The problem. Wherever the records include pictures, skip them and transcribe all the rest word for word.

☆ ☆ ☆ ☆ ☆ ☆ ☆

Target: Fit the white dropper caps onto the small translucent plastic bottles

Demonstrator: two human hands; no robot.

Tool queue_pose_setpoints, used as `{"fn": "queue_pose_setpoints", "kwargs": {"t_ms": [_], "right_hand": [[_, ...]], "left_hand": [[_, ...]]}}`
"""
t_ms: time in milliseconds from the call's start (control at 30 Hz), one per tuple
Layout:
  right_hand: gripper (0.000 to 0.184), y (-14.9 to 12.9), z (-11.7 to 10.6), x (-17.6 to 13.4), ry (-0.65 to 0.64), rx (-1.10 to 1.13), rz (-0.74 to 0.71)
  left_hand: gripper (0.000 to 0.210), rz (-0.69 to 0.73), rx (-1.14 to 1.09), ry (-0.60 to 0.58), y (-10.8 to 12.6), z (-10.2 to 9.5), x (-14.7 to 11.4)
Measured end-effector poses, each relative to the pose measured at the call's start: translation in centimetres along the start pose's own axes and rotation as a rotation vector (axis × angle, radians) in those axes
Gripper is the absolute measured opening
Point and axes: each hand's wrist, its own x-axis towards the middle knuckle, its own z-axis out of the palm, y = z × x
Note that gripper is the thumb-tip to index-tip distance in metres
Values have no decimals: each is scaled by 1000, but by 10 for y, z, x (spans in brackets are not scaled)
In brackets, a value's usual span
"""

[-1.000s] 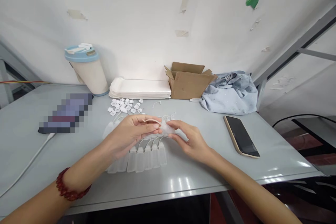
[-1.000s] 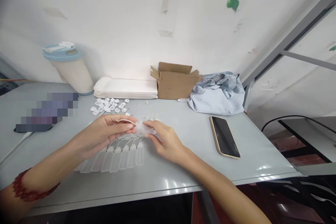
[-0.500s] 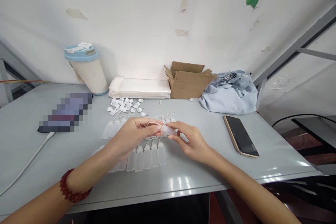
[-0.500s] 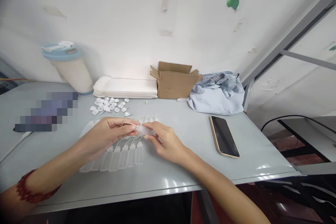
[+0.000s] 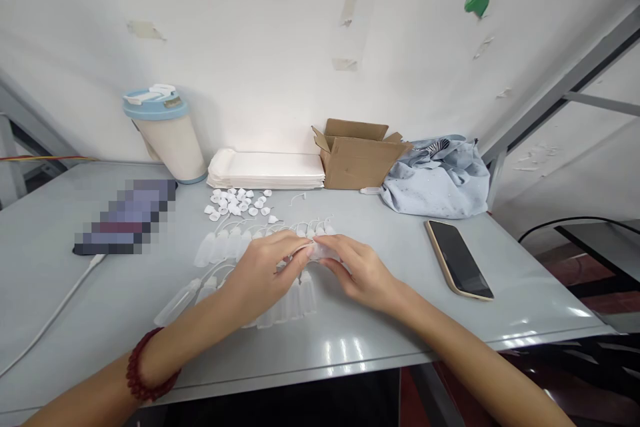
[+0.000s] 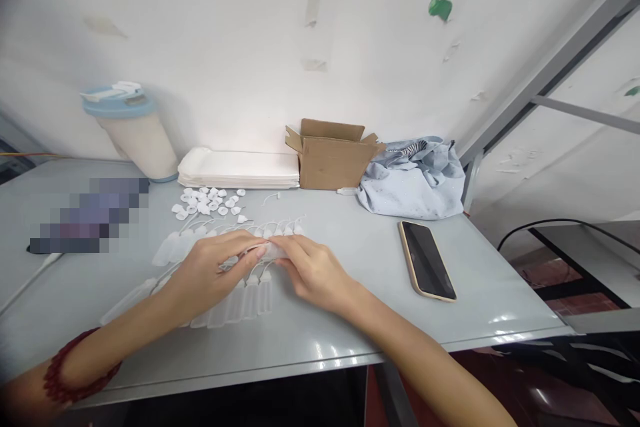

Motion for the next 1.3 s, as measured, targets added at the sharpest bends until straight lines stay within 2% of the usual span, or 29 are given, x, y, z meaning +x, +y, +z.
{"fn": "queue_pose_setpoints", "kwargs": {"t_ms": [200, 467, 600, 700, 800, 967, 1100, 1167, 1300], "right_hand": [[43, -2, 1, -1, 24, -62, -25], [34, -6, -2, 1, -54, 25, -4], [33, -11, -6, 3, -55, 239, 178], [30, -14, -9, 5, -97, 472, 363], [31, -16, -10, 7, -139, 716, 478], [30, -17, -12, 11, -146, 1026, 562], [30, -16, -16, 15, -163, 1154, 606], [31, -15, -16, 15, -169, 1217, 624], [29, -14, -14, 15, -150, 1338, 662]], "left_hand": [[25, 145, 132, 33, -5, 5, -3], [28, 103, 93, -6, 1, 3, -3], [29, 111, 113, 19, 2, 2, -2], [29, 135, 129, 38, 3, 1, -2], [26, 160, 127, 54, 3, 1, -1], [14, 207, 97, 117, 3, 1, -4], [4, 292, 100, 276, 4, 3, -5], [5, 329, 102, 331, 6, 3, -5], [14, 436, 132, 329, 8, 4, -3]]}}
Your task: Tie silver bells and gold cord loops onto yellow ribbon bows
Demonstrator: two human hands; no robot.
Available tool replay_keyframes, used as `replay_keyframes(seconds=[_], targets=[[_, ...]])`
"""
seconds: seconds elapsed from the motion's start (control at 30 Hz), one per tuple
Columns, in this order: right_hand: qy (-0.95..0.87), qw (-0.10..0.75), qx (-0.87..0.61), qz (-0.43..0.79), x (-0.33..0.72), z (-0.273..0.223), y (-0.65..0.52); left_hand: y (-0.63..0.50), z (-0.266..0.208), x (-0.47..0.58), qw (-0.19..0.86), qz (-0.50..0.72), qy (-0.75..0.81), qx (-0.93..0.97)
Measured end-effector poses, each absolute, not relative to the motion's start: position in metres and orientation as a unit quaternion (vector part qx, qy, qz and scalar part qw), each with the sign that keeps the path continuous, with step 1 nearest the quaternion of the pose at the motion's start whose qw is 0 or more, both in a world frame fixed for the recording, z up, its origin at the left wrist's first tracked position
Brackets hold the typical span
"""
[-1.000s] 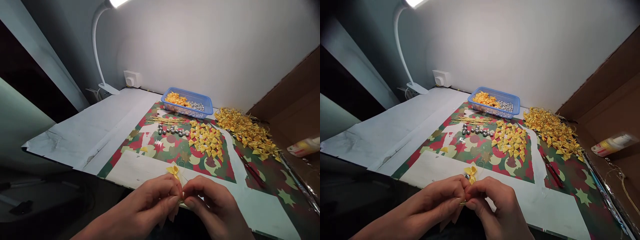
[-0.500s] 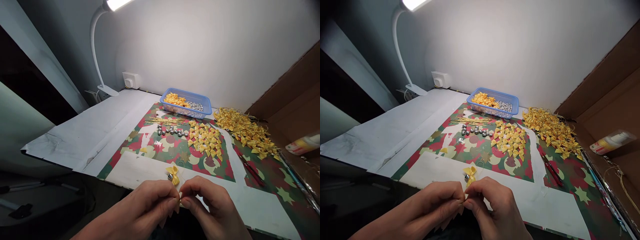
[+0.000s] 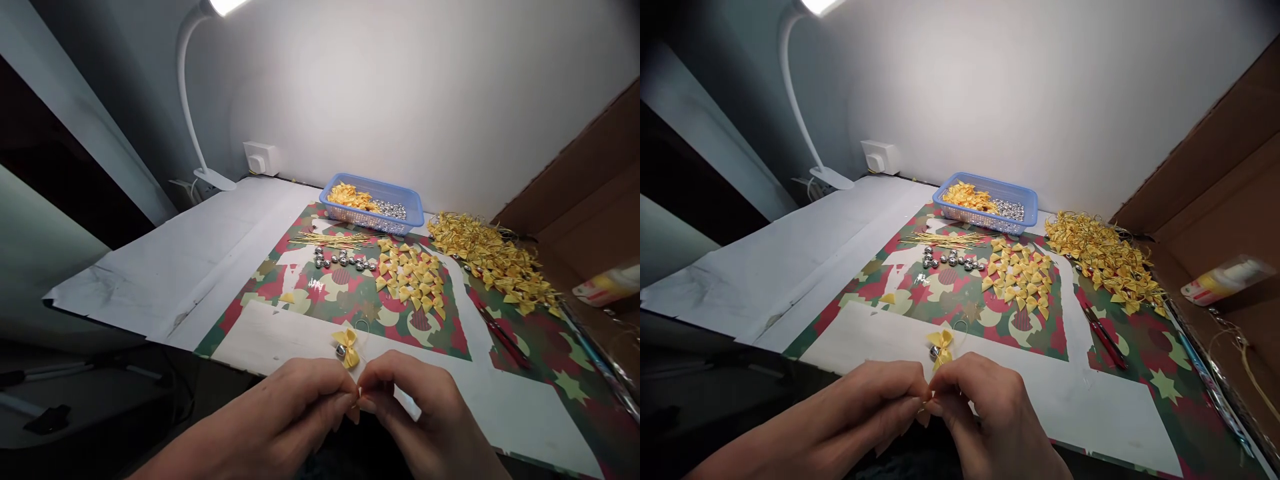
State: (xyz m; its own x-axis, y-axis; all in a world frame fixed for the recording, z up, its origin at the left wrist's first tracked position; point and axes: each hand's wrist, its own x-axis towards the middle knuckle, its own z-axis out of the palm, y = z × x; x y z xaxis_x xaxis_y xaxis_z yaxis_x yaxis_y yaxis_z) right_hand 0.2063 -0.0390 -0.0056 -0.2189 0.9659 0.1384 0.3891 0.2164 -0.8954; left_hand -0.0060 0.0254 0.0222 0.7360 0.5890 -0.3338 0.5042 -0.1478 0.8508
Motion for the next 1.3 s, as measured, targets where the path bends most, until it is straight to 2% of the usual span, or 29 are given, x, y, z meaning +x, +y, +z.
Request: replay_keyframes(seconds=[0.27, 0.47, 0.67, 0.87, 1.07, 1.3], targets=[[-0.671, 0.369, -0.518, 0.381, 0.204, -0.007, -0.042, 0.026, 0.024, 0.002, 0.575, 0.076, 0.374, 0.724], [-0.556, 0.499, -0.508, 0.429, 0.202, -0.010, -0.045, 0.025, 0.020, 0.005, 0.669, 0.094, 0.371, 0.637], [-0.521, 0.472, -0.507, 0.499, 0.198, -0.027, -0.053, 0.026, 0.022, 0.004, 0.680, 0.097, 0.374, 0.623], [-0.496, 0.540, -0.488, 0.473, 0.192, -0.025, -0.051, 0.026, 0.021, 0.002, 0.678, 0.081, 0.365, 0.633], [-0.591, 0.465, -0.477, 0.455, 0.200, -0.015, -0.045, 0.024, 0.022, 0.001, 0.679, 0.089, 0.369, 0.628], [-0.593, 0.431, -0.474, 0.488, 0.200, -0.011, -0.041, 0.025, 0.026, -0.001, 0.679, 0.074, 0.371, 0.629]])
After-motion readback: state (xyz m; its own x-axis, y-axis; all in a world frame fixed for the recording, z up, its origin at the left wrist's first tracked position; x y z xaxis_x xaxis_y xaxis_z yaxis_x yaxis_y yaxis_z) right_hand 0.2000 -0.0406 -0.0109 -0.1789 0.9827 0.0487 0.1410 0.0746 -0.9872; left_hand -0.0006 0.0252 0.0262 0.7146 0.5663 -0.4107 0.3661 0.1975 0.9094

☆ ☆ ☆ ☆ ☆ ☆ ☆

Result below.
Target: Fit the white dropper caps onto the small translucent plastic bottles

Demonstrator: two human hands; no robot.

Tool queue_pose_setpoints, used as `{"fn": "queue_pose_setpoints", "kwargs": {"t_ms": [_], "right_hand": [[_, ...]], "left_hand": [[_, ...]]}}`
"""
t_ms: time in milliseconds from the call's start (control at 30 Hz), one per tuple
Layout:
  right_hand: gripper (0.000 to 0.184), y (-14.9 to 12.9), z (-11.7 to 10.6), x (-17.6 to 13.4), ry (-0.65 to 0.64), rx (-1.10 to 1.13), rz (-0.74 to 0.71)
  left_hand: gripper (0.000 to 0.210), rz (-0.69 to 0.73), rx (-1.14 to 1.09), ry (-0.60 to 0.58), y (-10.8 to 12.6), z (-10.2 to 9.5), x (-14.7 to 11.4)
Measured end-effector poses, each relative to the pose measured at the call's start: translation in centimetres along the start pose's own axes and rotation as a rotation vector (axis × angle, radians) in those axes
Gripper is the absolute measured opening
Point and axes: each hand's wrist, its own x-axis towards the middle knuckle, its own z-axis out of the palm, y = z × x
Note that gripper is the thumb-tip to index-tip distance in metres
Values have no decimals: each is scaled by 1000, but by 10 for y, z, x (spans in brackets are not scaled)
In brackets, a value's usual span
"""

[-1.000s] 
[-1.000s] 
[-0.500s] 
[-0.500s] 
[+0.000s] 
[+0.000s] 

Motion for the next 1.3 s, as measured, targets added at the sharpest bends until straight lines stay within 2% of the usual span, or 29 are given, x, y, z meaning +x, +y, +z.
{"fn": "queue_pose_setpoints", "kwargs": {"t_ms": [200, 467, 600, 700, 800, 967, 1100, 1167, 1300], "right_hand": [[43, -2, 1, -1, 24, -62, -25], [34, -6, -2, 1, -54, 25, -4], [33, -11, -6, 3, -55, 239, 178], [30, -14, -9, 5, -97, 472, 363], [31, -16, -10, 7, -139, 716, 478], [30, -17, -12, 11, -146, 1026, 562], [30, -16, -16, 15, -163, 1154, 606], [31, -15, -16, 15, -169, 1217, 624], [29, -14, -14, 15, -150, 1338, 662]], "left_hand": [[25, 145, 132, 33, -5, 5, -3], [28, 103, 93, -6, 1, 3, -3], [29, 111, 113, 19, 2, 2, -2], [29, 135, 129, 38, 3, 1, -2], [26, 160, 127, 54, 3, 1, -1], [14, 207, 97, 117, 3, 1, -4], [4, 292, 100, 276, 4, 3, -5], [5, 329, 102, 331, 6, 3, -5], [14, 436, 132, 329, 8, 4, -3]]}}
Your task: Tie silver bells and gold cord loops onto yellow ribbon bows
Demonstrator: two human hands; no robot.
Available tool replay_keyframes, used as `replay_keyframes(seconds=[_], targets=[[_, ...]])`
"""
seconds: seconds elapsed from the motion's start (control at 30 Hz), one per tuple
Columns, in this order: right_hand: qy (-0.95..0.87), qw (-0.10..0.75), qx (-0.87..0.61), qz (-0.43..0.79), x (-0.33..0.72), z (-0.273..0.223), y (-0.65..0.52); left_hand: y (-0.63..0.50), z (-0.266..0.208), x (-0.47..0.58), qw (-0.19..0.86), qz (-0.50..0.72), qy (-0.75..0.81), qx (-0.93..0.97)
Measured end-effector poses, each absolute, not relative to the motion's start: position in metres and orientation as a unit quaternion (vector part qx, qy, qz and scalar part qw), each with the sign that keeps the path continuous, with step 1 nearest the quaternion of the pose at the motion's start whose qw is 0 or more, both in a world frame fixed for the recording, z up, its origin at the left wrist's first tracked position
Brackets hold the typical span
"""
[-1.000s] 
[-0.500s] 
[+0.000s] 
State: (xyz m; its own x-axis, y-axis; all in a world frame fixed for the recording, z up, its origin at the left wrist's first tracked position; point and axes: each hand's wrist, its own x-axis towards the middle knuckle, its own z-axis out of the palm, y = z × x; x y z xaxis_x xaxis_y xaxis_z yaxis_x yaxis_y yaxis_z) right_hand 0.2063 -0.0390 -0.0056 -0.2189 0.9659 0.1384 0.3891 0.2164 -0.8954; left_hand -0.0060 0.0254 0.0222 0.7360 0.5890 -0.3338 0.5042 -0.1478 0.8508
Motion for the next 1.3 s, as measured, targets where the path bends most, until it is straight to 2% of the usual span, or 29 are given, x, y, z meaning +x, +y, +z.
Request: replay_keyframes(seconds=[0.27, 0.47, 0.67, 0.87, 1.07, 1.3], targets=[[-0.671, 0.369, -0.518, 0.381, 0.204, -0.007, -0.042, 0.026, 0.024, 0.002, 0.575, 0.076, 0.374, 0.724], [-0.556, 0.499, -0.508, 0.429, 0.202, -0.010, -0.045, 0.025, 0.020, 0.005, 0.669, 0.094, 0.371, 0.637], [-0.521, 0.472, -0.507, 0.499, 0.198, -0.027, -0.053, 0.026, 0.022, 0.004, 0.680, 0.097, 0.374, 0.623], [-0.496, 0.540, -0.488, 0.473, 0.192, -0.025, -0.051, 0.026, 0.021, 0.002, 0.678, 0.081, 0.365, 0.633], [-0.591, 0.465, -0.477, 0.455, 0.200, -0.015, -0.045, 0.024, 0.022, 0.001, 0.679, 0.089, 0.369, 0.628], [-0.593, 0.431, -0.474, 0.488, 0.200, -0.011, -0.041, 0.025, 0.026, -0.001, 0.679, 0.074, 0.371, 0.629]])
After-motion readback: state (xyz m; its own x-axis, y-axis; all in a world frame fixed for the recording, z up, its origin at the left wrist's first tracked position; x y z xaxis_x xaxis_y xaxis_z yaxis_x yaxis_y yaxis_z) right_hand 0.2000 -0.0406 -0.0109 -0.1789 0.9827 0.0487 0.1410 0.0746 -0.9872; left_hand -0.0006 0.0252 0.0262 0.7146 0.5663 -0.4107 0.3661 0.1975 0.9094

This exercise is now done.